Figure: High-level RChain Architecture

The RChain Network implements direct node-to-node communication, where each node runs the RChain platform and a set of dApps on the top of it.

The heart of an RChain is the Rho Virtual Machine (RhoVM) Execution Environment, which runs multiple RhoVMs that are each executing a smart contract. These execute concurrently and are multi-threaded.

This concurrency, which is designed around on the formal models of mobile process calculi, along with an application of compositional namespaces, allows for what are in effect multiple blockchains per node. This multi-chain, independently executing virtual machine instances is in sharp contrast to a "global compute" design which constrains transactions to be executed sequentially, on a single virtual machine. In addition, each node can be configured to subscribe to and process the namespaces (blockchains) in which it is interested.

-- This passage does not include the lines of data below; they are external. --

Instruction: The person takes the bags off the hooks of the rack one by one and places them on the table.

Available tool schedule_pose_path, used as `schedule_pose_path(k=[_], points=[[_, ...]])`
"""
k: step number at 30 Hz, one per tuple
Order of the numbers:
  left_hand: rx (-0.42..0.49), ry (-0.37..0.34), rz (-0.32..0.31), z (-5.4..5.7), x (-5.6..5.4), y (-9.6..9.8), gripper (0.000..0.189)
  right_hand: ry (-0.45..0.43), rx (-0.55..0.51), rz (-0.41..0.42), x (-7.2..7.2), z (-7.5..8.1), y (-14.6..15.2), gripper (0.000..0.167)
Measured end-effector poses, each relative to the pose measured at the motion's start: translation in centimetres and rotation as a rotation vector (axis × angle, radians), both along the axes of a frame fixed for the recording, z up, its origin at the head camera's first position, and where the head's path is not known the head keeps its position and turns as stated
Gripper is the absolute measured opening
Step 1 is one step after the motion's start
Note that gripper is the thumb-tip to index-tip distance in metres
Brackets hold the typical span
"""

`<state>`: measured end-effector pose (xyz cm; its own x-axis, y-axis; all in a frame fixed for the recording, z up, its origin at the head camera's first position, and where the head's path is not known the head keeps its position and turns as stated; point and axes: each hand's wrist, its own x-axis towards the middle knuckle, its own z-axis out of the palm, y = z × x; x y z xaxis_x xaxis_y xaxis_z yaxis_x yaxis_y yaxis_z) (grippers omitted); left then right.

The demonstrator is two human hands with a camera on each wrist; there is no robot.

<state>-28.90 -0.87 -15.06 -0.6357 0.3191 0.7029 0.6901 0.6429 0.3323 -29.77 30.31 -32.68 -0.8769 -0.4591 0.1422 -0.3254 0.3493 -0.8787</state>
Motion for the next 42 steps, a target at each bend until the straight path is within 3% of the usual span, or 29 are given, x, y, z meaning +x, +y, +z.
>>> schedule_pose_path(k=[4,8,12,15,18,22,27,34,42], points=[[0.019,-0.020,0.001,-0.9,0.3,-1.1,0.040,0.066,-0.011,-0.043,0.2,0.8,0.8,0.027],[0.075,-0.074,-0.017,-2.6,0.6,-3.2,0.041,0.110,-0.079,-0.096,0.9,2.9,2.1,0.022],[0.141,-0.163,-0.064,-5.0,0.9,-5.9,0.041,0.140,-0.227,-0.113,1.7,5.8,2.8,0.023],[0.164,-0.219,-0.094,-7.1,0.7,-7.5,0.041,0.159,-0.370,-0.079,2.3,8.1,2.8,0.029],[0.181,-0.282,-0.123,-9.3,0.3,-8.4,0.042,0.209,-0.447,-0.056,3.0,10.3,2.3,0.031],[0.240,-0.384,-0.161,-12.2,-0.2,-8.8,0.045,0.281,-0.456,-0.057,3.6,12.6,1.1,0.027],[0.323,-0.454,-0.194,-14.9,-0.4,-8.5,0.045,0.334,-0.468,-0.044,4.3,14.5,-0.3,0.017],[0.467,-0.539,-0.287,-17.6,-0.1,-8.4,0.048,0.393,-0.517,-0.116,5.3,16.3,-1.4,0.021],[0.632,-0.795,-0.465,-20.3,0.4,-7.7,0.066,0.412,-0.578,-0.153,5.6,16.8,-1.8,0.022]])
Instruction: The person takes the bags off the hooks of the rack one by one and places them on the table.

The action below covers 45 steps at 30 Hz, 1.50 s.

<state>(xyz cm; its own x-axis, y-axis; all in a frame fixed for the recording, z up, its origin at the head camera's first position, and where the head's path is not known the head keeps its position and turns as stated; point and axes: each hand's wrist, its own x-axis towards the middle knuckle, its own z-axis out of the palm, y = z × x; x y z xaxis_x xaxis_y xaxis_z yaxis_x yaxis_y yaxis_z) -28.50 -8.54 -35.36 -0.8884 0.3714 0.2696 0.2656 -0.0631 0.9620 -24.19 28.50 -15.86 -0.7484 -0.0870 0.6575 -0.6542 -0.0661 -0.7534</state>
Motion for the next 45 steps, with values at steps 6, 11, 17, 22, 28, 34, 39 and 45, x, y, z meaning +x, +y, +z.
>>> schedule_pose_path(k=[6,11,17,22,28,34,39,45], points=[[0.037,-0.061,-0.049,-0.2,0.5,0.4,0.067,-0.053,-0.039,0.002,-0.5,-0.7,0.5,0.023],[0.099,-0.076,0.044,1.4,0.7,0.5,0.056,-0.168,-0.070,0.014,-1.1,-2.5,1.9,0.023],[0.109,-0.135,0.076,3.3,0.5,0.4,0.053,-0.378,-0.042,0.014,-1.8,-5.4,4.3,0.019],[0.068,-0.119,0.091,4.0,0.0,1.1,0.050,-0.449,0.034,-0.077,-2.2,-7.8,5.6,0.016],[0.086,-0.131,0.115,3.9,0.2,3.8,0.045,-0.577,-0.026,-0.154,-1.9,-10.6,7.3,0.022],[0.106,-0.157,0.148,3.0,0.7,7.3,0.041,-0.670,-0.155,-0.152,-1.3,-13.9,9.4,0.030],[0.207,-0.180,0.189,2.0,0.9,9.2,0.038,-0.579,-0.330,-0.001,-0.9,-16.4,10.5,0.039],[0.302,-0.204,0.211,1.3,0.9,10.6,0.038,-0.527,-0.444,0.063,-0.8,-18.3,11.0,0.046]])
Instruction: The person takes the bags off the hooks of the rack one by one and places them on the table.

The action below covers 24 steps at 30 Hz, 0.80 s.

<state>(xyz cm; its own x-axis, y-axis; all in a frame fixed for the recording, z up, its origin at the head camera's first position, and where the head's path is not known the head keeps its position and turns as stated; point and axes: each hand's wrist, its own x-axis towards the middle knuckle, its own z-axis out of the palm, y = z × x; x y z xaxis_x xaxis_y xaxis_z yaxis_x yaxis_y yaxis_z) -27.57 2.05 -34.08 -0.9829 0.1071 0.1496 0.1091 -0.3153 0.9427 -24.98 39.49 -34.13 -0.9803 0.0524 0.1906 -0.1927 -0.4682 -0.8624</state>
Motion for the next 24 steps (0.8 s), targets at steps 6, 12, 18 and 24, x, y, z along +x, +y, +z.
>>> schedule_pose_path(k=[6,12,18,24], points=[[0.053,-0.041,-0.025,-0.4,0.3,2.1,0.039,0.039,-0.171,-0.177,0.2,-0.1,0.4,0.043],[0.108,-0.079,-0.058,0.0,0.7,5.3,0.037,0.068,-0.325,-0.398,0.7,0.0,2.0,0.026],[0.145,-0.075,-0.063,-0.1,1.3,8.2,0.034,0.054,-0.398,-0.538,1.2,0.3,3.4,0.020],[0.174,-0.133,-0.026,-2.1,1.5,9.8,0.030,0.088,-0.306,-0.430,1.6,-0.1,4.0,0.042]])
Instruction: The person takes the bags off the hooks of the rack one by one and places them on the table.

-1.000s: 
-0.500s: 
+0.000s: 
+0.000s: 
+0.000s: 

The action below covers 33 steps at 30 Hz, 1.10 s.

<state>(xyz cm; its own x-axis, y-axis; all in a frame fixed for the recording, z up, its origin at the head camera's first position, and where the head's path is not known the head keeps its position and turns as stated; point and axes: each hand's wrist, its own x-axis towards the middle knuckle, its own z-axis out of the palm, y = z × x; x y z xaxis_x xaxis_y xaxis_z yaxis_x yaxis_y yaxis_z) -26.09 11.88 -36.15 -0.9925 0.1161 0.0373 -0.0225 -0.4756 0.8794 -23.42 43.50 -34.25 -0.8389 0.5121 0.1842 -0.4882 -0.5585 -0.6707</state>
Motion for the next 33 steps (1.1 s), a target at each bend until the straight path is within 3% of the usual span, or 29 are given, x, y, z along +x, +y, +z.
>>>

Like other blockchains, achieving consensus across nodes on the state of the blockchain is essential. RChain's protocol for replication and consensus is called Casper and is a proof-of-stake protocol. Similar to Ethereum, a contract starts out in one state, many nodes receive a signed transaction, and then their RhoVM instances execute that contract to its next state. An array of node operators, or "bonded validators" apply the consensus algorithm to crypto-economically verify that the entire history of state configurations and state transitions of the RhoVM instance are accurately replicated in a distributed data store.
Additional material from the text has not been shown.